• _Exercise description_
Below are some records; output exactly the lines from the line with "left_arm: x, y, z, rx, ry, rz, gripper" to the line with "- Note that", both ends kept, and nothing more.

• _Recorded data_
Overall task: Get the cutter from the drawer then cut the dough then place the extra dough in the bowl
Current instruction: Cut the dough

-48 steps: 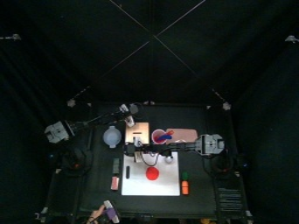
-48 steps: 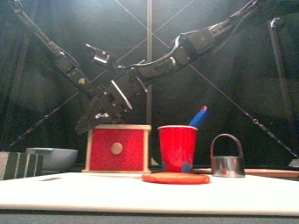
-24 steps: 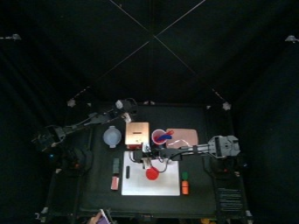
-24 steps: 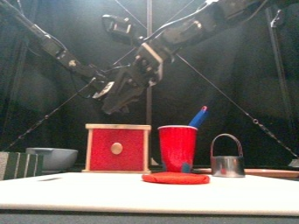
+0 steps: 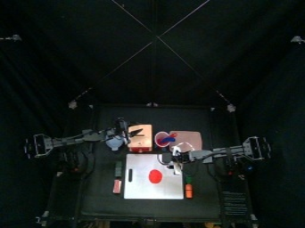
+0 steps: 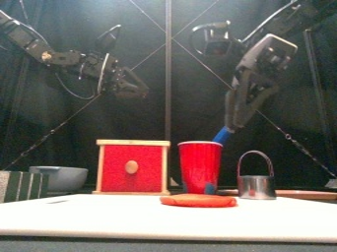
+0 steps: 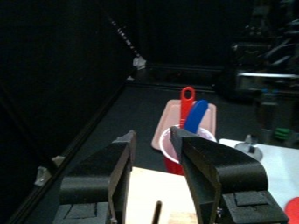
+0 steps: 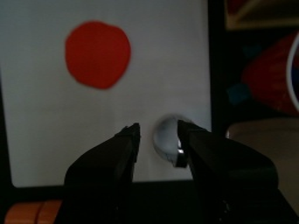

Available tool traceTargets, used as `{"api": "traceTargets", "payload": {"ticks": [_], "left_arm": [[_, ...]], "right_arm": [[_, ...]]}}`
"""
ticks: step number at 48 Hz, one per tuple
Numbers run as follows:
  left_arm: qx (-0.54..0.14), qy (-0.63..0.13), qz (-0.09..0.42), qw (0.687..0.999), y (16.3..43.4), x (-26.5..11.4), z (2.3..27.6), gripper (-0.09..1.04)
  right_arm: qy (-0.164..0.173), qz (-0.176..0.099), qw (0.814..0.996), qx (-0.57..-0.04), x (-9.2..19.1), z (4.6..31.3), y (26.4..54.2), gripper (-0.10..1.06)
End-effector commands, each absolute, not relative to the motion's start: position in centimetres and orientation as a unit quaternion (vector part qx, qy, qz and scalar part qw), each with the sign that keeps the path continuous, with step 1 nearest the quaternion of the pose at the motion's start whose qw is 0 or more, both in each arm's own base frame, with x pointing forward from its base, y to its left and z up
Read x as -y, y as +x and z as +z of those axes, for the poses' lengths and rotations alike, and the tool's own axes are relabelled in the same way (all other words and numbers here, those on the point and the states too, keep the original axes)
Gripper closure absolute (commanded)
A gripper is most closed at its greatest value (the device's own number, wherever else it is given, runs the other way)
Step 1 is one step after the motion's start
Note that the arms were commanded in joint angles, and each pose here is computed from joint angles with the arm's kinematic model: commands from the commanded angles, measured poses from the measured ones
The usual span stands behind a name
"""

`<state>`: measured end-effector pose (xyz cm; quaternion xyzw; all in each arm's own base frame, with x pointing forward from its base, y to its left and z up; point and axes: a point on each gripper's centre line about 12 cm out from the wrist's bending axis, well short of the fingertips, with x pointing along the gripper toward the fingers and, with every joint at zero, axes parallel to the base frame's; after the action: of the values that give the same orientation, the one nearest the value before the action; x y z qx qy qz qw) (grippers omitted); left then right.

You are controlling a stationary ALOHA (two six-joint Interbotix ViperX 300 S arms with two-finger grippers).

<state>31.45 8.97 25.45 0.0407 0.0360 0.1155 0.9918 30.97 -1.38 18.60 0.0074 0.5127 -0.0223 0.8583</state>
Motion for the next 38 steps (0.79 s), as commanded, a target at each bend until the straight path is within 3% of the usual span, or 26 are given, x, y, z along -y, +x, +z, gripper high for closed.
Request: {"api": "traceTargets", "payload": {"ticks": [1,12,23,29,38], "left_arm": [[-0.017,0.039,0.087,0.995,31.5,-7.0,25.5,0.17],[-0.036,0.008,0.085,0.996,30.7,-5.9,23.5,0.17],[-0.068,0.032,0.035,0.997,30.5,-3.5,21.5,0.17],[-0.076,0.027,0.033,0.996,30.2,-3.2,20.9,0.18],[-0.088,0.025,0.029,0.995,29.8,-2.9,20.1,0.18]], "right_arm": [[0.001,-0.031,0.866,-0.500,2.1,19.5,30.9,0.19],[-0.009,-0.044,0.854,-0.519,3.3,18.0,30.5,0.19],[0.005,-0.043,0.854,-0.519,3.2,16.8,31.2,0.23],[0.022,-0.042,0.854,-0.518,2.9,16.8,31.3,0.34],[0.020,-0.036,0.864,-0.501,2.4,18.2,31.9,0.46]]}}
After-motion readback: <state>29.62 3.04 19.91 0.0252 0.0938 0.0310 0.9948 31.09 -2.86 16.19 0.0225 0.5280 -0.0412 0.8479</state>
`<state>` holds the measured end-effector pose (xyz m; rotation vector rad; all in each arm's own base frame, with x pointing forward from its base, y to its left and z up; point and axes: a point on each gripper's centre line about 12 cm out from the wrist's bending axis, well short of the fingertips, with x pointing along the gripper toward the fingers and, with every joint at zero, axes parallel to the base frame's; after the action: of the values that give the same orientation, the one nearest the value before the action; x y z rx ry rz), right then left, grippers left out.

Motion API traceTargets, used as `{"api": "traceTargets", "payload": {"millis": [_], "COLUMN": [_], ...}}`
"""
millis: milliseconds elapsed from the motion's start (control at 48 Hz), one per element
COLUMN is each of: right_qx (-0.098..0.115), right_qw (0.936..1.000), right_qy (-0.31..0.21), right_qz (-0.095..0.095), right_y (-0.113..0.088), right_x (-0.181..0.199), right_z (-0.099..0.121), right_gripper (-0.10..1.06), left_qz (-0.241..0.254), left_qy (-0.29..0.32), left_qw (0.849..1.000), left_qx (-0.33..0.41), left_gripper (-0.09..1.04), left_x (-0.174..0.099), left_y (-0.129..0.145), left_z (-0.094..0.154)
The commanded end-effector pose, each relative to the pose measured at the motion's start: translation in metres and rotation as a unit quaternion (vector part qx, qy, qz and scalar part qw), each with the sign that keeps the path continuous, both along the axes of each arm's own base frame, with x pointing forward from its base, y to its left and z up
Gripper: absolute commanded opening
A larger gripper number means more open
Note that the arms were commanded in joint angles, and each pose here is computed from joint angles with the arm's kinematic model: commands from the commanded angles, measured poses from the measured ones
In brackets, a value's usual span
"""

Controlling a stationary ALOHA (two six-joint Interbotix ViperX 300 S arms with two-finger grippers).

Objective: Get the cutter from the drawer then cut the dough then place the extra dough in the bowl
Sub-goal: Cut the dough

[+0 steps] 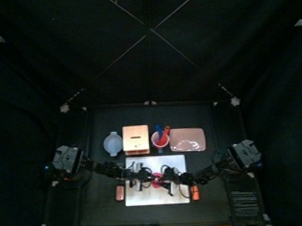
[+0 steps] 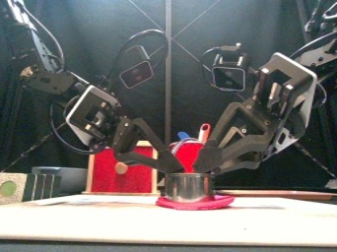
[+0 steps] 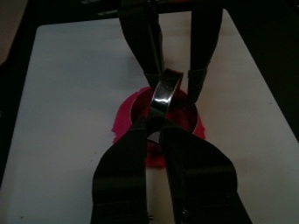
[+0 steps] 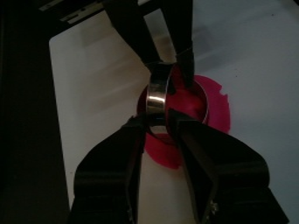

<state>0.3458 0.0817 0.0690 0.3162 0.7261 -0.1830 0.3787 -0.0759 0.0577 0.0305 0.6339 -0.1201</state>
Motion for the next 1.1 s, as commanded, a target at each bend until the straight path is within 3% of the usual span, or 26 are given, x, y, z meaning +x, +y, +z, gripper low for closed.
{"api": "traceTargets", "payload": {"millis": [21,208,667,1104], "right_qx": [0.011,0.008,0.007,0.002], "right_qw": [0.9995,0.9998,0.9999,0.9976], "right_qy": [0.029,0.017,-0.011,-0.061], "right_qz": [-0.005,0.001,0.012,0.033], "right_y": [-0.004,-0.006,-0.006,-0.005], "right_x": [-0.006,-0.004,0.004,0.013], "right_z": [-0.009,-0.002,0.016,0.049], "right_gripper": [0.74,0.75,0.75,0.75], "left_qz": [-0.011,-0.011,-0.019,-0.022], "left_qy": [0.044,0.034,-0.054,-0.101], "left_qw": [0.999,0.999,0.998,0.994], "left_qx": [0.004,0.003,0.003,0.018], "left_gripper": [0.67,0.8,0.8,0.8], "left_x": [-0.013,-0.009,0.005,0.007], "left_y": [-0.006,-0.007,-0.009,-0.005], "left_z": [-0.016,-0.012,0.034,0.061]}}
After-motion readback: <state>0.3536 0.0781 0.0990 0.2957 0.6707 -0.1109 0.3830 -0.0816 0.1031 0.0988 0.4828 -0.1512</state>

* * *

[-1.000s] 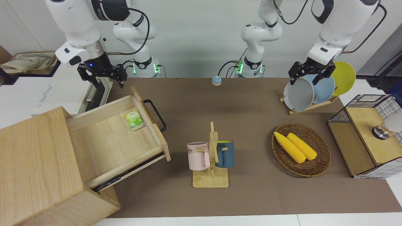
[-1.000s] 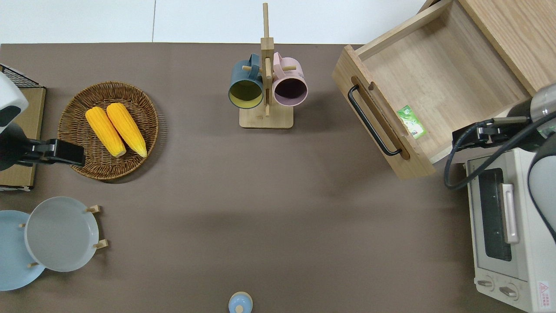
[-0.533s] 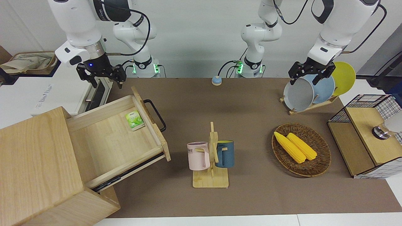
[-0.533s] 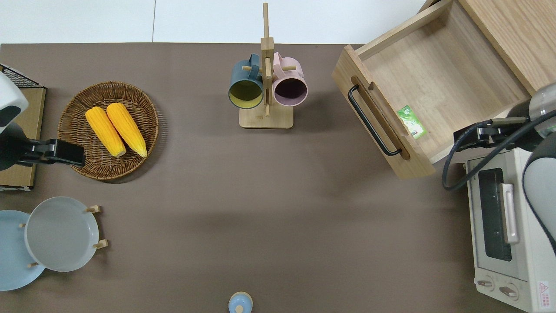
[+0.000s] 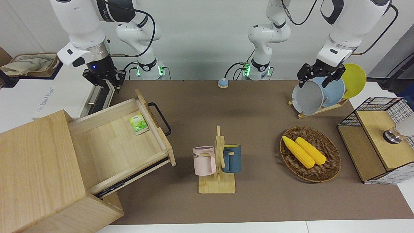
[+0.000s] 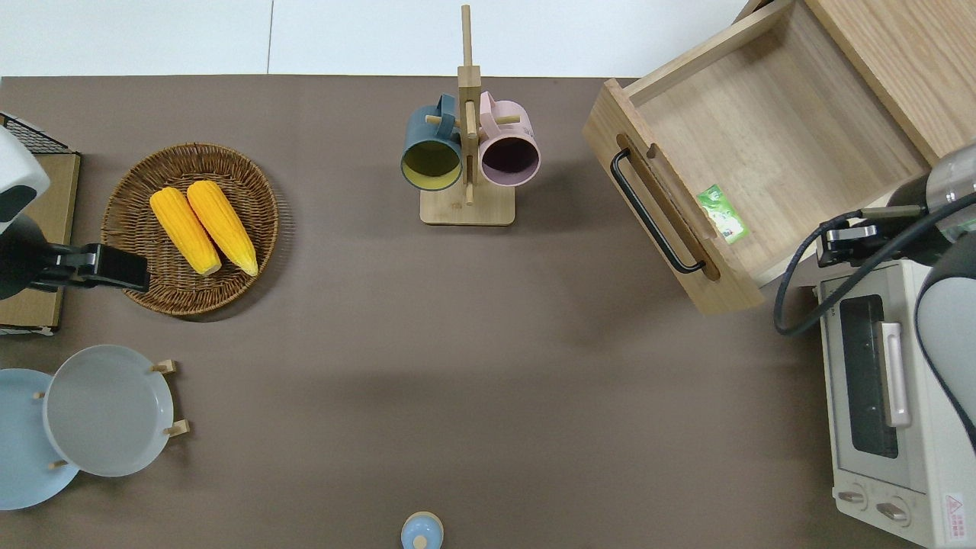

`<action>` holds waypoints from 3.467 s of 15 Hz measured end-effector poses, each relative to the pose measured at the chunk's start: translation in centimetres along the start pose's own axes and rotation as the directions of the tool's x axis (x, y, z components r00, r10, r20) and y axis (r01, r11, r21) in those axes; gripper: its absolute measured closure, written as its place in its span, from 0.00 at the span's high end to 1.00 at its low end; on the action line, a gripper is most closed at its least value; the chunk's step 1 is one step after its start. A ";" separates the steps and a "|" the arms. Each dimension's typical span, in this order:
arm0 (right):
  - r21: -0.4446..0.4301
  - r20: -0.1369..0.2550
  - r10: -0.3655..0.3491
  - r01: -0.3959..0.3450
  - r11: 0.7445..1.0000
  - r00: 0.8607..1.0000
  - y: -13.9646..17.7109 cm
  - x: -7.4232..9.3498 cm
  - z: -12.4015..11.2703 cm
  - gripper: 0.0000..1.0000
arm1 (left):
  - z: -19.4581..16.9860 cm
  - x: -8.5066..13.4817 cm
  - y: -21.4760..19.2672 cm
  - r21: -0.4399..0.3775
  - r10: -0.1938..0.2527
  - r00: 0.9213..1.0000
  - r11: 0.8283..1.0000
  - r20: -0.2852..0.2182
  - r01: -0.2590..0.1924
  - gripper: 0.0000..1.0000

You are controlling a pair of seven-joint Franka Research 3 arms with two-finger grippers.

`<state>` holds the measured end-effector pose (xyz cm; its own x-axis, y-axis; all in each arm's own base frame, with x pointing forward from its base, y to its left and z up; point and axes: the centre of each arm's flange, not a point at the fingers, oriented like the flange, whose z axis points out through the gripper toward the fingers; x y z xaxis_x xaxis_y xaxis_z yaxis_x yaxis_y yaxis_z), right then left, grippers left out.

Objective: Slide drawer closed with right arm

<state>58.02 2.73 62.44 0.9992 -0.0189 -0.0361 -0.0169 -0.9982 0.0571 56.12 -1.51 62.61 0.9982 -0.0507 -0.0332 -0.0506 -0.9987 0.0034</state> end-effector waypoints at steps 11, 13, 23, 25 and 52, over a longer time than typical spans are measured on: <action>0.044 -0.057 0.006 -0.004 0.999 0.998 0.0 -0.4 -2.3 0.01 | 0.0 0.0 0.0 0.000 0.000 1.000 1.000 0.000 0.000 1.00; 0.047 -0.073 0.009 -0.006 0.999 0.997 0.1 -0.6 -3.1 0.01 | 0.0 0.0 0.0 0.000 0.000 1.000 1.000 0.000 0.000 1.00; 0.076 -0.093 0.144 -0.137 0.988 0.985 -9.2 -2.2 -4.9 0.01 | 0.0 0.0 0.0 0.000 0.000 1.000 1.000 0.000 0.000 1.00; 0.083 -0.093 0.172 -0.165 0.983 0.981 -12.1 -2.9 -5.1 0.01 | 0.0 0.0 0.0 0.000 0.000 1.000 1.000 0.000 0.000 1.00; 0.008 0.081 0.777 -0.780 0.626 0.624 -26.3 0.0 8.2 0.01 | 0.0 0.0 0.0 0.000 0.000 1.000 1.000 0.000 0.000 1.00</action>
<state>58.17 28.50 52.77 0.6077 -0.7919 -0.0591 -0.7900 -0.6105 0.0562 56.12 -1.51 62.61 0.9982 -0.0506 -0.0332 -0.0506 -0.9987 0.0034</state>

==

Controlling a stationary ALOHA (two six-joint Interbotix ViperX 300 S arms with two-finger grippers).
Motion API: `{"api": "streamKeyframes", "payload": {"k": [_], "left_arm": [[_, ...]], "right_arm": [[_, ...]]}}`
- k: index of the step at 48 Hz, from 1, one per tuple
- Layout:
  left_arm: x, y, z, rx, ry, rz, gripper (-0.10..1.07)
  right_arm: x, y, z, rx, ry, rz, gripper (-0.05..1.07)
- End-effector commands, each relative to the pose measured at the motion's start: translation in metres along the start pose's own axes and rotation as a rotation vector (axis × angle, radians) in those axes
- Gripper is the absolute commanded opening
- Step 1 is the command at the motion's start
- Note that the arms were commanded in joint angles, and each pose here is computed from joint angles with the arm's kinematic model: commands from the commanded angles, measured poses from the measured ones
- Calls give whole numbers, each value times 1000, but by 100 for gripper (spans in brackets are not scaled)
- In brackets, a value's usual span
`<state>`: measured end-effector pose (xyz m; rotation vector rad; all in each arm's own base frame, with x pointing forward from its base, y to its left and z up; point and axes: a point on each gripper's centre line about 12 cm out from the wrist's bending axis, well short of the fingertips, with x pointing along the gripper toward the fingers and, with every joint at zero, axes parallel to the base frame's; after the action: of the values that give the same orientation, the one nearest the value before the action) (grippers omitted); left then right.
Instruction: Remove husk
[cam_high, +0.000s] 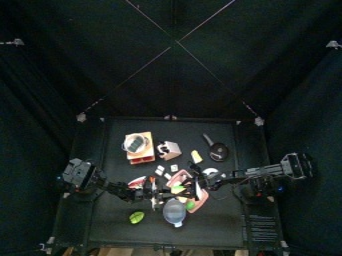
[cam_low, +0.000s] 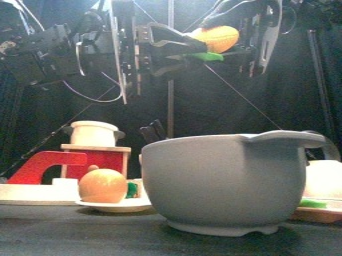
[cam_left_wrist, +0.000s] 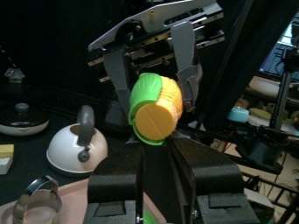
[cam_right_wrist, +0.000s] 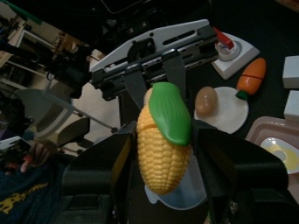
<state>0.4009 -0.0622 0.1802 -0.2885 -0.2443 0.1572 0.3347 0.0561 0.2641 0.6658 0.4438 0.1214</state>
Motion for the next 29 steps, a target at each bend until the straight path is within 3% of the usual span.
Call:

• _Written solution_
  left_arm: x, y, z, rx, ry, rz, gripper (-0.10..1.07)
  right_arm: x, y, z, rx, ry, rz, gripper (-0.05..1.07)
- End-effector commands, each relative to the pose measured at the motion's start: translation in metres along the start pose's own axes and rotation as a rotation vector (axis × angle, radians) in those axes
- Gripper is the absolute commanded opening
- Step 1 is the command at the motion's start
- Note that the arms were commanded in joint angles, and each pose here is computed from joint angles with the arm's kinematic model: commands from the commanded angles, measured poses from the measured ones

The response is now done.